#### Problem to solve:
Every line from the first one in the listing down to the line with "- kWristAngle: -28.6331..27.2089" should be restated word for word.

#### Data segment:
>>>>>
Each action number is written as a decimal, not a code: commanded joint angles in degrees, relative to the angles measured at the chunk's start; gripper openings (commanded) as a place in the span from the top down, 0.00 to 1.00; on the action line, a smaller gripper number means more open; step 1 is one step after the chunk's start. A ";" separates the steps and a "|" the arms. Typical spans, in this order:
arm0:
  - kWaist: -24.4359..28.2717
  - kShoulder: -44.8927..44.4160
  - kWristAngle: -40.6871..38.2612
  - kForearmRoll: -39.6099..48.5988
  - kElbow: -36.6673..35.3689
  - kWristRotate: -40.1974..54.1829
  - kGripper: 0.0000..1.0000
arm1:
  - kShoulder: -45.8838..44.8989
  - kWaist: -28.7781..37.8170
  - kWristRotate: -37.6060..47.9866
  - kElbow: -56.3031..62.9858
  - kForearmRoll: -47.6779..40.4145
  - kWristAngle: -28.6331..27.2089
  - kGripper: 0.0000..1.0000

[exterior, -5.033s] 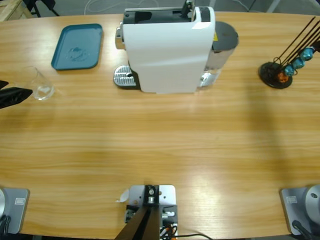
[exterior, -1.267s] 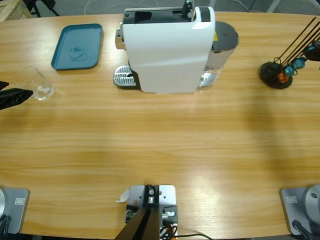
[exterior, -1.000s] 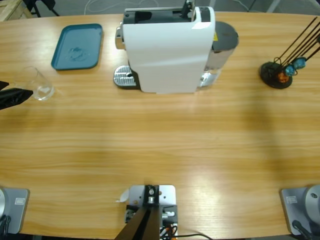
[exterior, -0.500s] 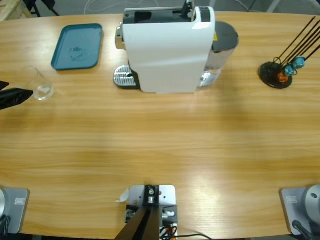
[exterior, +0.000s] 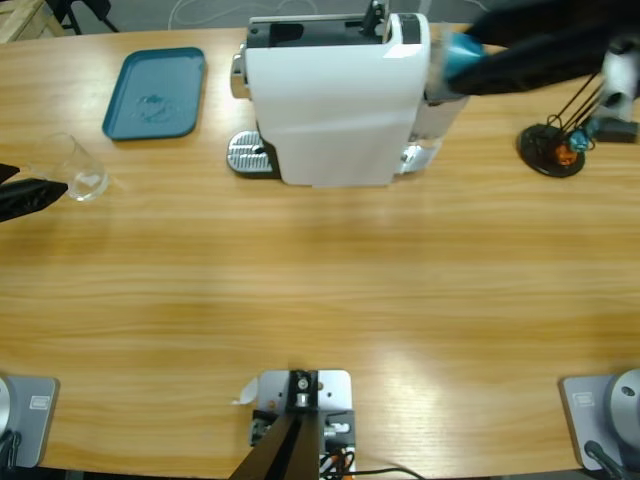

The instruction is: Pour coffee

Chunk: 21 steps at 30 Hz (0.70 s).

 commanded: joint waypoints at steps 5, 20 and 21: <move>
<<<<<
#### Response:
Each action number is written as a decimal, not a code: commanded joint angles in degrees, relative to the angles measured at the chunk's start; gripper openings (commanded) as a place in the span from the top down, 0.00 to 1.00; on the action line, a smaller gripper number means more open; step 1 is one step after the chunk's start. A ";" separates the steps and a "|" the arms. Typical spans, in this order:
arm0:
  - kWaist: -24.4359..28.2717
  - kShoulder: -44.8927..44.4160
  - kWristAngle: -40.6871..38.2612
  - kForearmRoll: -39.6099..48.5988
  - kElbow: -36.6673..35.3689
  - kWristRotate: -40.1974..54.1829
  - kGripper: 0.0000..1.0000
arm1:
  - kShoulder: -45.8838..44.8989
  - kWaist: -28.7781..37.8170
  - kWristRotate: -37.6060..47.9866
  - kElbow: -56.3031..62.9858
  - kForearmRoll: -47.6779..40.4145
  - kWristAngle: -28.6331..27.2089

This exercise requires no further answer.